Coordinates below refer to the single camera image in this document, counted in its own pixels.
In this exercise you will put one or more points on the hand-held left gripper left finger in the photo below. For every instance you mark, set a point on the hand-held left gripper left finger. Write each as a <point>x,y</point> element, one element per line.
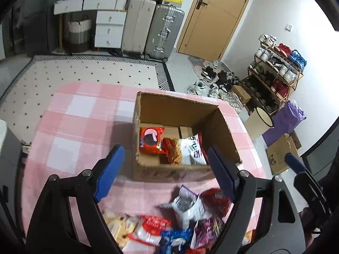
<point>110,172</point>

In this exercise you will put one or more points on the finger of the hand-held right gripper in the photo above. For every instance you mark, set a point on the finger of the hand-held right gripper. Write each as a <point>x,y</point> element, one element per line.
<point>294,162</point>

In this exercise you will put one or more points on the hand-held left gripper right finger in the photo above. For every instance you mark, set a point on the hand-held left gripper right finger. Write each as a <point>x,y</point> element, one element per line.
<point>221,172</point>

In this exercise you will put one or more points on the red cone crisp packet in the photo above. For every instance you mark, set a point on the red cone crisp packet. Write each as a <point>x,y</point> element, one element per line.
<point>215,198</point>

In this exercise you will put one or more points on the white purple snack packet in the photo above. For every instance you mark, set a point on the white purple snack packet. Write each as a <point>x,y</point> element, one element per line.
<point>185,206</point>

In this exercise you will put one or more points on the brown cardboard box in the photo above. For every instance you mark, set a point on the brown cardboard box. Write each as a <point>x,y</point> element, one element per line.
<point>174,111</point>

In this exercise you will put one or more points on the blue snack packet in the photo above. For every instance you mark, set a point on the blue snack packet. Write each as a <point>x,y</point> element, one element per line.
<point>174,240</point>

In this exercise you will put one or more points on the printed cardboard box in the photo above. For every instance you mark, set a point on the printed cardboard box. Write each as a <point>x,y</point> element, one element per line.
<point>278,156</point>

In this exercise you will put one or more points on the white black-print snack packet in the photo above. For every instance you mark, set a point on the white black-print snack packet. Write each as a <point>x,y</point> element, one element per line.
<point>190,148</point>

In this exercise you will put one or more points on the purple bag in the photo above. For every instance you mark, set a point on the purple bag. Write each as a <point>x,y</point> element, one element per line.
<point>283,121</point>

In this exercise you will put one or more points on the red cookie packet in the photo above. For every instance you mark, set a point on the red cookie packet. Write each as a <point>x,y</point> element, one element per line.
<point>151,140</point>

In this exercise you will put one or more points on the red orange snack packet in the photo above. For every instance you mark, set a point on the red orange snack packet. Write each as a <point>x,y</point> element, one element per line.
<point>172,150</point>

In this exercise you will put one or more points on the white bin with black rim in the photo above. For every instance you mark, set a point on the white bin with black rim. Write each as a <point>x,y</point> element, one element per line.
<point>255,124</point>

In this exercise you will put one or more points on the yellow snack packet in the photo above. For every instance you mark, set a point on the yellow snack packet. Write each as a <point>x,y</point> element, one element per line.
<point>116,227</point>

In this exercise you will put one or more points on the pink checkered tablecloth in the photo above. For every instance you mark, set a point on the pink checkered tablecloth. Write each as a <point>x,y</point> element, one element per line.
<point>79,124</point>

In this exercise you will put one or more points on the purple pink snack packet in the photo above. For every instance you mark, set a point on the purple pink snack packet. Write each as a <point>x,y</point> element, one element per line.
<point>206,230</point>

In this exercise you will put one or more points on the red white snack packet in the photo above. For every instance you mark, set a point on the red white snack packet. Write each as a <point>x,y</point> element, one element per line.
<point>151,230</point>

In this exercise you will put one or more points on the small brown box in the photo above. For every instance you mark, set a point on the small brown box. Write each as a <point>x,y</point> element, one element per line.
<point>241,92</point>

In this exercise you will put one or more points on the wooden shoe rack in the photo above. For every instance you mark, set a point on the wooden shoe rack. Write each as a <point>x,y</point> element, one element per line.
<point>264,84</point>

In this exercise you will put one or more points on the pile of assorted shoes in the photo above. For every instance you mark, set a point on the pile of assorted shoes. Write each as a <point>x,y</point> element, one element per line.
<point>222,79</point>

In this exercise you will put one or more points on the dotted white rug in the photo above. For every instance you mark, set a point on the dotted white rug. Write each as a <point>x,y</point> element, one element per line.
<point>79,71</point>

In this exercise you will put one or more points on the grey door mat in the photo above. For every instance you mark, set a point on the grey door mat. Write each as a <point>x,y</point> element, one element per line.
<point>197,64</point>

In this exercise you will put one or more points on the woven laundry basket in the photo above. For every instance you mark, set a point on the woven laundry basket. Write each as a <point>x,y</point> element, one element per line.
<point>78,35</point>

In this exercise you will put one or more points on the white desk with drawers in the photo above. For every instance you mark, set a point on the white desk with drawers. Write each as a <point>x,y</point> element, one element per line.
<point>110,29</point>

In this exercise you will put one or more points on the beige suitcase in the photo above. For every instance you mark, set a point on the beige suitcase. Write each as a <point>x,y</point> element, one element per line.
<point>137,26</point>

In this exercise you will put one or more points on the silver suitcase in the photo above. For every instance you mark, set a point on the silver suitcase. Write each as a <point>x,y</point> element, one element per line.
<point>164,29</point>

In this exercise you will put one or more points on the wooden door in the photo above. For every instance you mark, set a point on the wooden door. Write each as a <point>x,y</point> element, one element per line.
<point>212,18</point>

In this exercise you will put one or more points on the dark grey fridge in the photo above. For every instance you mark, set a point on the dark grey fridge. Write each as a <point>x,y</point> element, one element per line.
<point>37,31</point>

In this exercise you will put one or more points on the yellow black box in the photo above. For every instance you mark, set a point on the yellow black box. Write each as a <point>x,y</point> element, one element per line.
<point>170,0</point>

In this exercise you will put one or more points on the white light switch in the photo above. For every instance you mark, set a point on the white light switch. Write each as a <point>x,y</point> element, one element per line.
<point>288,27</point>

--

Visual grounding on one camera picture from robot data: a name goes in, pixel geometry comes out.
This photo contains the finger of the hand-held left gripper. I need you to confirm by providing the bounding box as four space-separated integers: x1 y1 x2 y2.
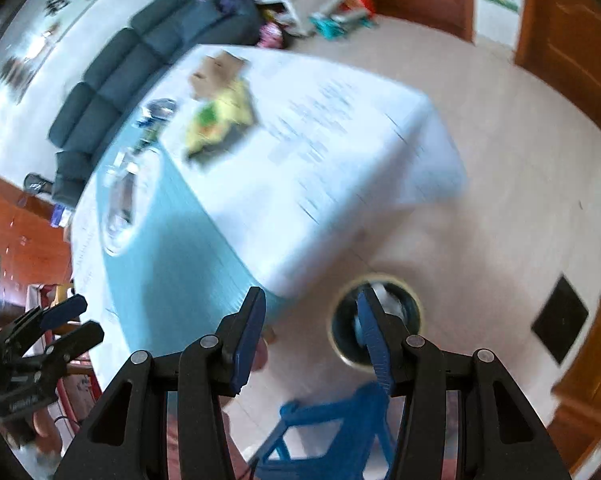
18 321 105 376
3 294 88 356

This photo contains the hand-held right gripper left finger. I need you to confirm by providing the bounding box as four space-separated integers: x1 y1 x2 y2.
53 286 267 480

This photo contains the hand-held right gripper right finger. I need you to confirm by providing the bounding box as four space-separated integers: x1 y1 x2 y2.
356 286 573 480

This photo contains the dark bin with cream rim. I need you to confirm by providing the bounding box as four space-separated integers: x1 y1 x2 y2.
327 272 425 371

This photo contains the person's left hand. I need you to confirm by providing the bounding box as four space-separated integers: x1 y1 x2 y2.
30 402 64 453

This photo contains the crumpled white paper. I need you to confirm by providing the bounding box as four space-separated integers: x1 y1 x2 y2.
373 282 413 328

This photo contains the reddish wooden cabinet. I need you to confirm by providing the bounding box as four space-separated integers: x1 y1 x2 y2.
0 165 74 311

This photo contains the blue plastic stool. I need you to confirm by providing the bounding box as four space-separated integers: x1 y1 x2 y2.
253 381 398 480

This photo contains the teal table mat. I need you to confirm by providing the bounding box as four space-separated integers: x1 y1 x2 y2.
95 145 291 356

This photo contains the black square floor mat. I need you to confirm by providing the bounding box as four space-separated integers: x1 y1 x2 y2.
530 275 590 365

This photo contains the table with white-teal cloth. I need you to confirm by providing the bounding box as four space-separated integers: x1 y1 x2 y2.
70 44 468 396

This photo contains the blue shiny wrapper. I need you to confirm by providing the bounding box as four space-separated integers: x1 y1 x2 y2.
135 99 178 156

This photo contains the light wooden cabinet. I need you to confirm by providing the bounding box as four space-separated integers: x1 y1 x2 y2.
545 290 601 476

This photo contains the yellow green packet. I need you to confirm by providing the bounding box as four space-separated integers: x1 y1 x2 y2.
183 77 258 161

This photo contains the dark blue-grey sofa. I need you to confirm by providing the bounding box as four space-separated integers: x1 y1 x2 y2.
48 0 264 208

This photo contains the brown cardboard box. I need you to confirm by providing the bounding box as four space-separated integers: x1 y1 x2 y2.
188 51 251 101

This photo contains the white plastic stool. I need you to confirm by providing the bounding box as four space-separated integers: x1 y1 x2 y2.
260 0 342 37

--

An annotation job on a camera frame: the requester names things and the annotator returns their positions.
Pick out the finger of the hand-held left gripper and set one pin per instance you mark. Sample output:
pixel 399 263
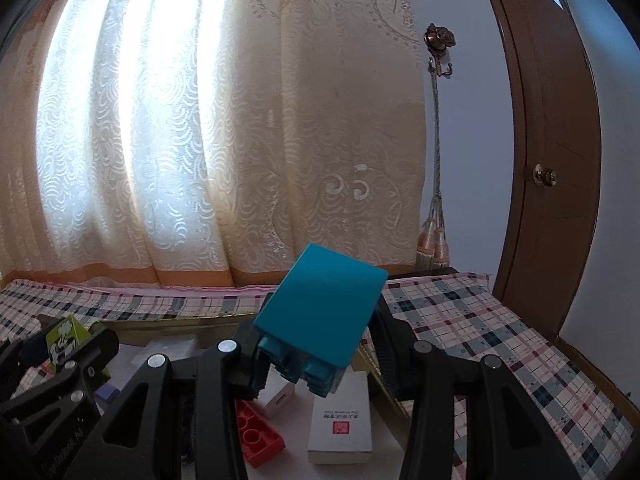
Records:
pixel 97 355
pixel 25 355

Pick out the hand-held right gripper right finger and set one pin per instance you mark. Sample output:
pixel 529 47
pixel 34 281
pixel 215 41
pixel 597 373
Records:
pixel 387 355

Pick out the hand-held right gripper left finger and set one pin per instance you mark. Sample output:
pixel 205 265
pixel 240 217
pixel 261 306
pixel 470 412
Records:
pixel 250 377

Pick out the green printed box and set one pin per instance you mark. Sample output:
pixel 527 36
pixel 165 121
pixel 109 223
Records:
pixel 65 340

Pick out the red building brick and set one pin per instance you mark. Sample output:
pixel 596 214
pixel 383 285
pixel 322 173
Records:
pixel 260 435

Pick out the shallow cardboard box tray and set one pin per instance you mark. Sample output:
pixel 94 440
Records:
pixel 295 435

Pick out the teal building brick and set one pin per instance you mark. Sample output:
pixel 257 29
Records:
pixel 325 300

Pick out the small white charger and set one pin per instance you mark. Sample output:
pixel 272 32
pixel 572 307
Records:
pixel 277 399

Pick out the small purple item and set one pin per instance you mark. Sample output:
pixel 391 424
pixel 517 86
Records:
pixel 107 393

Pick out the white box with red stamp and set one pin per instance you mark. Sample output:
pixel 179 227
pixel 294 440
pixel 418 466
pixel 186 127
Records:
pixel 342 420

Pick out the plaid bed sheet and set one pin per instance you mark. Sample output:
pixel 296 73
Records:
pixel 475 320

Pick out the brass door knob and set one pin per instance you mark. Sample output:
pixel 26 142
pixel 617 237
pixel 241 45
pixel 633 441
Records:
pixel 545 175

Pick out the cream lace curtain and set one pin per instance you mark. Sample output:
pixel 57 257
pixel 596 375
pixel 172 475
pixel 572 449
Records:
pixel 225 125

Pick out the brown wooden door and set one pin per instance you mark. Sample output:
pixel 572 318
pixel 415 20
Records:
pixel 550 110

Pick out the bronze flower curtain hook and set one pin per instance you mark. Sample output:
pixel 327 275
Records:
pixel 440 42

== Activity ==
Please give back exactly the lines of this listing beginning at the line with "pixel 517 86" and ending with the line with "pixel 572 449", both included, and nothing else.

== Written solution ==
pixel 517 86
Records:
pixel 107 393

Pick out the white box with red stamp and set one pin per instance you mark. Sample output:
pixel 179 227
pixel 294 440
pixel 418 466
pixel 186 127
Records:
pixel 342 420

Pick out the plaid bed sheet and set one pin per instance you mark. Sample output:
pixel 296 73
Records:
pixel 475 320

Pick out the brass door knob and set one pin per instance you mark. Sample output:
pixel 26 142
pixel 617 237
pixel 241 45
pixel 633 441
Records:
pixel 545 175

Pick out the cream lace curtain and set one pin per instance you mark. Sample output:
pixel 57 257
pixel 596 375
pixel 172 475
pixel 572 449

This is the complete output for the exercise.